Not having a great day today. Things have been going really well with my husband and marriage lately – I have been feeling light-hearted and happy. But something has been nagging at me, and today it has left me feeling disheartened and alone.
What has been nagging at me is something my husband wrote to his coach about the OW several months ago in response to an assignment asking him to reconcile what the affair meant to him. Last contact with OW was over 2 years ago (as far as I know).
“OW? Well OW is OW. I am not married to OW. There was definitely something there. Something beyond the typical affair. If anything, my relationship with OW was prematurely stopped on a high note. We could have made it. Maybe.
She has what I need on the love front. Everything else is probably not good, but our hearts sang together (emphasis added). I will always love OW.”

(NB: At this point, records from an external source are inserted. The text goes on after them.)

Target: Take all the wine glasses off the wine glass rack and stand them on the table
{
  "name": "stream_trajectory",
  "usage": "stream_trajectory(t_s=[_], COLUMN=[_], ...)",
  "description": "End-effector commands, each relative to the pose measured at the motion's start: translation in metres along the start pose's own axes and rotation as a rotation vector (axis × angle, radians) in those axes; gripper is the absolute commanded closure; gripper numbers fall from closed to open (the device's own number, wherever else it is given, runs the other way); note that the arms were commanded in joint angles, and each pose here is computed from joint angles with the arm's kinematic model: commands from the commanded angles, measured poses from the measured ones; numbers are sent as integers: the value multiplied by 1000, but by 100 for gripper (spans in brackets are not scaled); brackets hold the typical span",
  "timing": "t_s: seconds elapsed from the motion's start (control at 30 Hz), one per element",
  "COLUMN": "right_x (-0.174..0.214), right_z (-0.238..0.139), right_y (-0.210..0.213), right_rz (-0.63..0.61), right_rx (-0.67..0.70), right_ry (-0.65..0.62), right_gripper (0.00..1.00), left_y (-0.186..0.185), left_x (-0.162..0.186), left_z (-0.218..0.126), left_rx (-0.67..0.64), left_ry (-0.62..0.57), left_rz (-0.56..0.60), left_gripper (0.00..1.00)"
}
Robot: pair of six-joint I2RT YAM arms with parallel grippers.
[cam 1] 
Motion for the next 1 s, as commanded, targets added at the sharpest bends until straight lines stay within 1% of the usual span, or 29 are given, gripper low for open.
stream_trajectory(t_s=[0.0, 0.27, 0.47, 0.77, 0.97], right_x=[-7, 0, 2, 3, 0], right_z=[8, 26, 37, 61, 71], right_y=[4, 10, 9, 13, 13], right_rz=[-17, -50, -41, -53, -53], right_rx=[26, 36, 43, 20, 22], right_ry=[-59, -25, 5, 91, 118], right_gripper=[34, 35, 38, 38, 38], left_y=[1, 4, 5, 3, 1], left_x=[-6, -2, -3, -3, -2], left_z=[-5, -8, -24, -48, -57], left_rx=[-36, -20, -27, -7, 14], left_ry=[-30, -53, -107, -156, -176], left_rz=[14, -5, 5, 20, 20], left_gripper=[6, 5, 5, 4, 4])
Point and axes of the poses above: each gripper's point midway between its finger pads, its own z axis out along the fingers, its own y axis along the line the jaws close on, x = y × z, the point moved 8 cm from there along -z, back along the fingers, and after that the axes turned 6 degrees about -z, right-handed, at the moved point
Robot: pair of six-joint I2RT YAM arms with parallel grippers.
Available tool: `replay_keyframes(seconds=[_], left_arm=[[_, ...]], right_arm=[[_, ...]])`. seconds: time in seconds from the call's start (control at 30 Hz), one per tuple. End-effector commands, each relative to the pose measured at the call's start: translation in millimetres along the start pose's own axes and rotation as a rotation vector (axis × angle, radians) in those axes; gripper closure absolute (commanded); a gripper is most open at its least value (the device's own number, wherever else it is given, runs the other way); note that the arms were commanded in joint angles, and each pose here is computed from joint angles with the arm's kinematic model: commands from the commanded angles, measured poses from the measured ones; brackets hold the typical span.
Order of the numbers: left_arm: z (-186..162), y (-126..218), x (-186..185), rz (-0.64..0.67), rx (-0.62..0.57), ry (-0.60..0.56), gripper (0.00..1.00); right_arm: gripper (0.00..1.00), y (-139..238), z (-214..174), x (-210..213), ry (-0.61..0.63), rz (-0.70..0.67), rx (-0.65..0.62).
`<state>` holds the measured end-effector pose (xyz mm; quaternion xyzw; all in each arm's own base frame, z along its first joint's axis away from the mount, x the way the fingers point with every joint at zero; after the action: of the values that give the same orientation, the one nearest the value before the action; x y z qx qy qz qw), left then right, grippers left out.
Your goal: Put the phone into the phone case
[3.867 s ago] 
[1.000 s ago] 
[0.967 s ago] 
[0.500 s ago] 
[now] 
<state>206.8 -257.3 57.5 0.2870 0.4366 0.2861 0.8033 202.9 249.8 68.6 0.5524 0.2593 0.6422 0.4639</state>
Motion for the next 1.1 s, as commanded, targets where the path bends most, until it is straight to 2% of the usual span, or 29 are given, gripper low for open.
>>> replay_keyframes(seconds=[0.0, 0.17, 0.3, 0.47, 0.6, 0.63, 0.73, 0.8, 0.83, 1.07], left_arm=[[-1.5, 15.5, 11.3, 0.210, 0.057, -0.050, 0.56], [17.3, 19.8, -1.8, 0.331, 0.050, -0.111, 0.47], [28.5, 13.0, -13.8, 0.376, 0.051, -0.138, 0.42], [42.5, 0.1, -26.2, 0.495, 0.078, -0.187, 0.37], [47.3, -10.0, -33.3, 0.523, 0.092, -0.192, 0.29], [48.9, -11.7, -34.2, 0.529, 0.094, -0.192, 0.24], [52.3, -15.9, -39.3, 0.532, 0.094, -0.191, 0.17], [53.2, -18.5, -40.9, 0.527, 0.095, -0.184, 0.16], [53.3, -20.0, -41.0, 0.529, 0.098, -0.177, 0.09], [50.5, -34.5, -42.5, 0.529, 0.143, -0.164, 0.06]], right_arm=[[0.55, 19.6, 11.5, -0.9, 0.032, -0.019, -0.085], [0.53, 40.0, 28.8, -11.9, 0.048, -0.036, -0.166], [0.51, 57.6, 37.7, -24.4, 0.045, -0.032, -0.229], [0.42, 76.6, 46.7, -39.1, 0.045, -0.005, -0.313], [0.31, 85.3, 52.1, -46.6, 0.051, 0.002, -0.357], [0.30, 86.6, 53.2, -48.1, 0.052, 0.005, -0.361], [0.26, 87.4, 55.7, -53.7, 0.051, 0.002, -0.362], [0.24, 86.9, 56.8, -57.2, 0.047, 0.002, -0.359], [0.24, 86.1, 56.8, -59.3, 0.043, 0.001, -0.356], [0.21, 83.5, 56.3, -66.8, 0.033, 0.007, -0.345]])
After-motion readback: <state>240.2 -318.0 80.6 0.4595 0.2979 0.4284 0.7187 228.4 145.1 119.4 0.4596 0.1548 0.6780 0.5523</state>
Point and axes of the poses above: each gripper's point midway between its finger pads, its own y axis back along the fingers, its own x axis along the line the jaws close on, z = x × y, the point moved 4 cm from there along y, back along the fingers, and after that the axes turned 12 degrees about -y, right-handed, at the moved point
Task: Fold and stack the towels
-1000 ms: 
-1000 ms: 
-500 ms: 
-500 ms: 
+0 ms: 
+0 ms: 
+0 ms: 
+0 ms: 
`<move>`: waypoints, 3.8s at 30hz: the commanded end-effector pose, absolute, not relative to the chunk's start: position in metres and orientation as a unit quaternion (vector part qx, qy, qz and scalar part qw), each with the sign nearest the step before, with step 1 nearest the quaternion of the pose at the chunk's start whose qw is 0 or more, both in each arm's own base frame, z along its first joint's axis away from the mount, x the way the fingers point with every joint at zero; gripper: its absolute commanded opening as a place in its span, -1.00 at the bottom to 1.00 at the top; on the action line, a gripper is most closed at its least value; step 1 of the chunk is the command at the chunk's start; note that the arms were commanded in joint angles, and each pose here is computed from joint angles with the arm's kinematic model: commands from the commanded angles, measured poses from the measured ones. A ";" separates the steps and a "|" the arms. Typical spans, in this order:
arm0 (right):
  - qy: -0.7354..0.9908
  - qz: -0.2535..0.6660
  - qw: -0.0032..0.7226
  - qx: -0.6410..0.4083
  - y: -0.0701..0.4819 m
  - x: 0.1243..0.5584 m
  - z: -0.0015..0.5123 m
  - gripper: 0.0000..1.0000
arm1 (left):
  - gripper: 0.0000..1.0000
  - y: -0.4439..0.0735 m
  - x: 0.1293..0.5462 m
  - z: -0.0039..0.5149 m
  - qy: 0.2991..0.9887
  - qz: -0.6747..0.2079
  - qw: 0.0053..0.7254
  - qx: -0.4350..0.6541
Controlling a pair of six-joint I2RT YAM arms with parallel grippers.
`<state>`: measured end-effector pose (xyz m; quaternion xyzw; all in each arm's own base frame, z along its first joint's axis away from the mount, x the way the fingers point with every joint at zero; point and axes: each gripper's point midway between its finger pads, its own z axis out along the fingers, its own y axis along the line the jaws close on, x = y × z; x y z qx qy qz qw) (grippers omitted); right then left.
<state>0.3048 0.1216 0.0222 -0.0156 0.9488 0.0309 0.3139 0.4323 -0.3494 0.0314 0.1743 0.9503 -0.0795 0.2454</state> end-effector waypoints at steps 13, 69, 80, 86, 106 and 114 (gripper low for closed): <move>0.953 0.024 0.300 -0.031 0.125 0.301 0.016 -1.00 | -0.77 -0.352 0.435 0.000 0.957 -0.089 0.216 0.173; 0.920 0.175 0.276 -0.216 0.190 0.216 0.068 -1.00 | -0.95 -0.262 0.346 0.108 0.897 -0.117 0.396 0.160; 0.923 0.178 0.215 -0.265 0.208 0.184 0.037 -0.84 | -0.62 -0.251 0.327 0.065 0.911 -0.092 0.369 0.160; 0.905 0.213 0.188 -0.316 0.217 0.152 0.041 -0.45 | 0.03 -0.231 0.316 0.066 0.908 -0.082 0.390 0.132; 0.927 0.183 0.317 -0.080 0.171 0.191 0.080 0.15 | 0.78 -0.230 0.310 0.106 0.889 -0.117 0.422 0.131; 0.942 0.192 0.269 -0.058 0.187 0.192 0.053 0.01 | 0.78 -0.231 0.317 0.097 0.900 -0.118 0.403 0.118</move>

My husband tells me every day that he loves me deeply, that I am beautiful and sexy, and that he would not want to go through life without me. And in the same coaching assignment, he said,
“What OW had, I needed in spades, but she doesnt have what Kali gives me, the way Kali gives me.”
But he has never said that I make his heart sing. I have asked him that directly a few times, and he has always avoided answering my question. Today I sent him a text image saying “You make my heart sing.” So far no response from him.
Why does this matter so much to me? Is it semantics or something more?
Today it feels like something more and my heart aches.
Thoughts going through my head:
- Why can’t/doesn’t he tell me that I make his heart sing?
- Does he still feel that way about OW?
- Why does he want to be with me if I don’t make his heart sing?
- Did he feel a deeper love with OW than he feels with me if indeed their “hearts sang together?”
- Am I satisfied in a relationship where my husband is holding part of his heart back?
- Can he love me the way I want to be loved?
I make it clear to him all the time how much I love him. And he often says, “No one else could love me as much as you do.” What he does not say is “I could not love anyone else as much as I love you.”
Am I making a mountain out of a molehill?
Am I asking too much, being too needy?
Is it enough for me if he loves me but I don’t make his heart sing?
Today I have no answers, only questions.